The Senate passed the Lend-Lease Act unanimously and the House with only ten dissenting votes. Loosely modeled on FDR's famous Lend-Lease Act of 1941, it permitted Biden to "lend or lease defense articles to the Government of Ukraine or to governments of Eastern European countries impacted by the Russian Federation’s invasion of Ukraine to help bolster those countries' defense capabilities and protect their civilian populations from potential invasion or ongoing aggression by the armed forces of the Government of the Russian Federation."
The relevant portion of the 3039-page conference report is found on page 2687.

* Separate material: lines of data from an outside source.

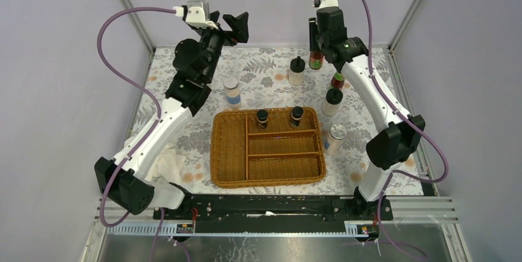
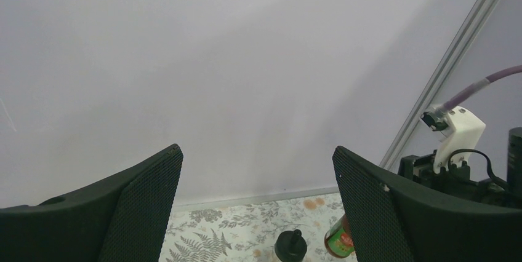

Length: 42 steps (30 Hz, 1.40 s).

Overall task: Organize the condiment bottles
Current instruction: Pick up the bottle from the center of the board, then place the bottle in the storage box.

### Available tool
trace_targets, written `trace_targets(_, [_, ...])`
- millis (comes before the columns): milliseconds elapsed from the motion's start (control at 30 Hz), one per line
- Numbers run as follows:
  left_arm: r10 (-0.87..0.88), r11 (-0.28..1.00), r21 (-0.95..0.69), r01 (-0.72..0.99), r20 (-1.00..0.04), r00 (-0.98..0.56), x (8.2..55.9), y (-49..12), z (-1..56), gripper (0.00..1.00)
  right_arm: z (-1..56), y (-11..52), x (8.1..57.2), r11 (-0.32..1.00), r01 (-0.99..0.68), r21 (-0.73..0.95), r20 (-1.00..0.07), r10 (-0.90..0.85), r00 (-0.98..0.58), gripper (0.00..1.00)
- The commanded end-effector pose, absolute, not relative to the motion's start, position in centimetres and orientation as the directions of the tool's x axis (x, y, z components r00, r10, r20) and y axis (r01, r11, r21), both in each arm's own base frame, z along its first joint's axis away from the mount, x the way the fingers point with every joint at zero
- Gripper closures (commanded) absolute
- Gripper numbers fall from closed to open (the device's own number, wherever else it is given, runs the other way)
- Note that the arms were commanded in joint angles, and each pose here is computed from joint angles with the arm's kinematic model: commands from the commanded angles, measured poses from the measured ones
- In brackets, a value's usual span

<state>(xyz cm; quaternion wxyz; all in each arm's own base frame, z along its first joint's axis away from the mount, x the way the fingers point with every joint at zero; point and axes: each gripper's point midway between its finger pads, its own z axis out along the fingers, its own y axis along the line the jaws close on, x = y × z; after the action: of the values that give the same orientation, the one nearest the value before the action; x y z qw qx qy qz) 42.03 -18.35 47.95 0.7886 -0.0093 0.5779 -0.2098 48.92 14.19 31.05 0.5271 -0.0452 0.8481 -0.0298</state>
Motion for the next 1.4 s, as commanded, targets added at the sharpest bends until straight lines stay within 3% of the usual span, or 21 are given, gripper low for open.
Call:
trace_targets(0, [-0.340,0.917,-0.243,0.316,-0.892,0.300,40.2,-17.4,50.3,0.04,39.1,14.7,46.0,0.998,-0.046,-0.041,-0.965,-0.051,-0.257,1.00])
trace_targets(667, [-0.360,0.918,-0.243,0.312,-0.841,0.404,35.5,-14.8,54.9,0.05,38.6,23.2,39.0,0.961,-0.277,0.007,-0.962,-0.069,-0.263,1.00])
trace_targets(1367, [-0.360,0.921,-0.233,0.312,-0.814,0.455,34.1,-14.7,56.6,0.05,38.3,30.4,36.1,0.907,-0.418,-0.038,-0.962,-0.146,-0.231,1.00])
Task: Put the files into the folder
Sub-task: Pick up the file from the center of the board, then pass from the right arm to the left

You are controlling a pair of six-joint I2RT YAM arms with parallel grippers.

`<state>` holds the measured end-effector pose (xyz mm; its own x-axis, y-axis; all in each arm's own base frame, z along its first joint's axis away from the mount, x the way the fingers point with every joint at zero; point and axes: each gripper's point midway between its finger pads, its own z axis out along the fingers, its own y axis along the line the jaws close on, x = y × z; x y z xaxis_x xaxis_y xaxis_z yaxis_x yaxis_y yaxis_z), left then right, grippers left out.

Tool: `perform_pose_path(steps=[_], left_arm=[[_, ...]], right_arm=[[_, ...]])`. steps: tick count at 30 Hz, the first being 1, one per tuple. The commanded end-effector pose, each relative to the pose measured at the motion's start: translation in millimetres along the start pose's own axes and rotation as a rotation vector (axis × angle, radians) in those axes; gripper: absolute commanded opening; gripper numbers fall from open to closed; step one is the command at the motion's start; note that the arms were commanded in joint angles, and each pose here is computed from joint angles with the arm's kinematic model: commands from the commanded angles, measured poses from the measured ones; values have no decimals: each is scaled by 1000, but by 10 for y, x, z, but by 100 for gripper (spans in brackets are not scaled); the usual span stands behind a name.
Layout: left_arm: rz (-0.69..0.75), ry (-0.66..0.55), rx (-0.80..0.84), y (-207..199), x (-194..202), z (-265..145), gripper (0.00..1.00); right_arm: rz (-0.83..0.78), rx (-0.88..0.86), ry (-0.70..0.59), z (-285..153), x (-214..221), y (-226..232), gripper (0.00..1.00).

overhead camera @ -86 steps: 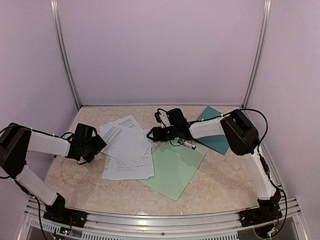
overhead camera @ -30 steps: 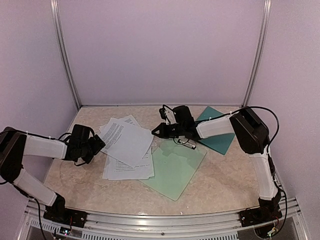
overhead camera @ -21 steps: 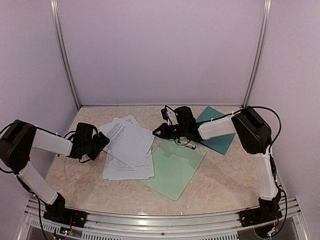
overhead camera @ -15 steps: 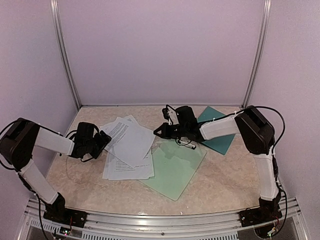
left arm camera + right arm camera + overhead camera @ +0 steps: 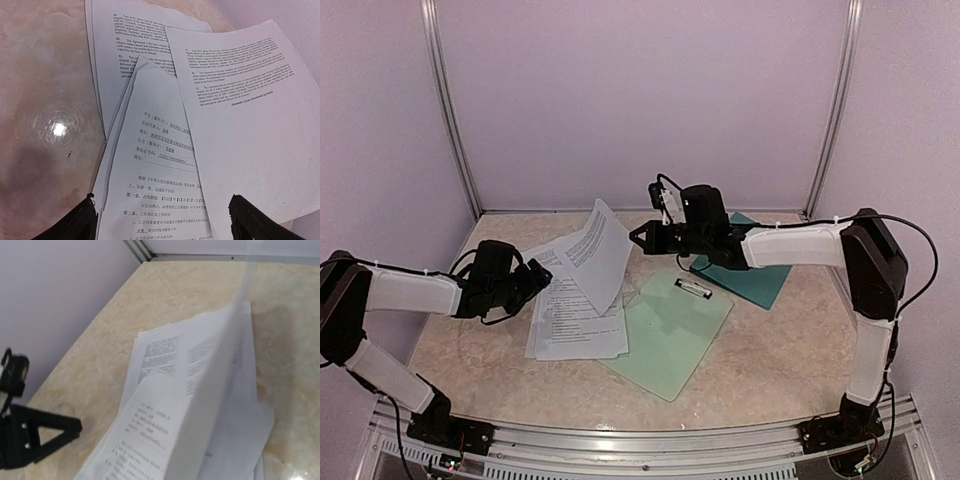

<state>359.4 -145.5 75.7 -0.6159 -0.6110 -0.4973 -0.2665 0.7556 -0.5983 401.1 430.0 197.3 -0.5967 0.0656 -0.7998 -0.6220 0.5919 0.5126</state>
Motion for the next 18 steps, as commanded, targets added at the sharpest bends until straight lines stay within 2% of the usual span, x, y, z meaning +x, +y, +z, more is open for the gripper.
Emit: perform_pose_path(steps=[1,7,15,18], left_arm=[[119,16,10,-160,-12,-125,89],[323,38,123,-662,127,-285,89],[664,65,297,-1099,731,-444,90],[625,91,261,-1072,790,-393,90]], right_arm=[[-65,86,78,-141,315,-17,0],[10,122,28,-485,393,51,0],[93,170,-47,-848,485,136,0],[97,177,-95,-1019,381,194,0]])
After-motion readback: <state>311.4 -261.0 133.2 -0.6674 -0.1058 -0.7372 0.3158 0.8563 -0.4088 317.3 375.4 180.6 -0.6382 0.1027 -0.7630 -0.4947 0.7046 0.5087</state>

This was unexpected and a bit of a surprise. The House is viewed as more skeptical of Ukraine support than the Senate, yet the House passed an extension of the Ukraine Lend-Lease Act while the Senate didn't. The House deferring to the Senate shows that the Senate killed the bill for a reason and not out of oversight.
Two other provisions indicate Congress's patience with Jake freakin Sullivan's grotesque mismanagement of our interests in the Ukraine War (and yes, I think we have interests there that surpass any interest we have in Israel).
First, aid assistance in the bill is authorized through calendar year 2025.
As you can see, the Senate version would have extended the authorization through the end of 2026.
Second, Congress requires a rather detailed report from the Defense Intelligence Agency on the Ukraine situation in March. It seems to me, and I'm open to being wrong here, that tasking the DIA, which works for the DNI, rather than the DNI or CIA for the report, is rather curious. It may be normal, but it strikes me as bureaucratically weird.
This suggests that Congress has lost confidence in Biden's ability to manage any part of this conflict, which puts Congress and the public in general alignment.
If the war in Ukraine is important enough for us to become involved in, it is important enough to win. The damage done to America's political credibility by its self-inflicted losses in Iraq and Afghanistan and its shameless sucking up to Iran shows that Biden and his entourage can't be trusted with something as important as national security. It certainly can't have him untrammeled authority because it is obvious that Biden pursues these things for self-aggrandizement. The Ukraine Lend-Lease Act, for instance, has never been invoked. The only excuse I can find for it is so that he can say he did it.
Jake Sullivan's management of the war has been a travesty. His actions have done as much to draw out the war and embolden Putin into believing that he can outlast the coalition supporting Ukraine as they have to assist Ukraine. It is high time that this bunch was reined in and had to start explaining their actions.